Explaining Deep Neural Network Models with Adversarial Gradient Integration
Explaining Deep Neural Network Models with Adversarial Gradient Integration
Deng Pan, Xin Li, Dongxiao Zhu
Proceedings of the Thirtieth International Joint Conference on Artificial Intelligence
Main Track. Pages 2876-2883.
https://doi.org/10.24963/ijcai.2021/396
Deep neural networks (DNNs) have became one of the most high performing tools in a broad range
of machine learning areas. However, the multilayer non-linearity of the network architectures prevent
us from gaining a better understanding of the models’ predictions. Gradient based attribution
methods (e.g., Integrated Gradient (IG)) that decipher input features’ contribution to the prediction
task have been shown to be highly effective yet requiring a reference input as the anchor for explaining
model’s output. The performance of DNN model interpretation can be quite inconsistent with
regard to the choice of references.
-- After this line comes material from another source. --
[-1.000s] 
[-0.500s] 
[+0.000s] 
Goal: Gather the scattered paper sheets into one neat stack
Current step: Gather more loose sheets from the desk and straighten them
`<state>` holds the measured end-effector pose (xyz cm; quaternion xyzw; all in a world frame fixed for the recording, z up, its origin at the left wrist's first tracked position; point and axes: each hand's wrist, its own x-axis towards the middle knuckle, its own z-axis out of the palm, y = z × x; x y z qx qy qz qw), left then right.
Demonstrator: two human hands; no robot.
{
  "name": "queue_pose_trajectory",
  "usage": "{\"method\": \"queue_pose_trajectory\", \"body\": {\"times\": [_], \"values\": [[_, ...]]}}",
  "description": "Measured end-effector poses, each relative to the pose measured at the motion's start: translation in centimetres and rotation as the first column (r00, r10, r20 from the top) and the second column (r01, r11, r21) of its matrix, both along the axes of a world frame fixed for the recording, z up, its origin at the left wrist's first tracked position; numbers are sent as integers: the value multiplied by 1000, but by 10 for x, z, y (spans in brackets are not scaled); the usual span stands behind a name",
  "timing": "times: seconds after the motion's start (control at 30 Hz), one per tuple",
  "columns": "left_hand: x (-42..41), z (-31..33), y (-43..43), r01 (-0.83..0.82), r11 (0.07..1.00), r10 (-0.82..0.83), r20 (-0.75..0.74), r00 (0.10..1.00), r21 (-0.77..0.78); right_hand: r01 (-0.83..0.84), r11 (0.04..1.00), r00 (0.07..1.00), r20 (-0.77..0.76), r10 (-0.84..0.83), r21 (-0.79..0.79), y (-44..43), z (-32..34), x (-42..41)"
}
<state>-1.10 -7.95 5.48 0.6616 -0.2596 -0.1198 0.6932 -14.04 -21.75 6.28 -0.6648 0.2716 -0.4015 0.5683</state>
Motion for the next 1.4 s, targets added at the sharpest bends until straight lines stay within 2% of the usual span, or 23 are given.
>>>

Here we propose an Adversarial Gradient Integration (AGI) method
that integrates the gradients from adversarial examples to the target example along the curve of steepest
ascent to calculate the resulting contributions from all input features. Our method doesn’t rely on
the choice of references, hence can avoid the ambiguity and inconsistency sourced from the reference
selection. We demonstrate the performance of our AGI method and compare with competing methods
in explaining image classification results. Code is available from https://github.com/pd90506/AGI.
Keywords:
Machine Learning: Adversarial Machine Learning
Machine Learning: Explainable/Interpretable Machine Learning
AI Ethics, Trust, Fairness: Explainability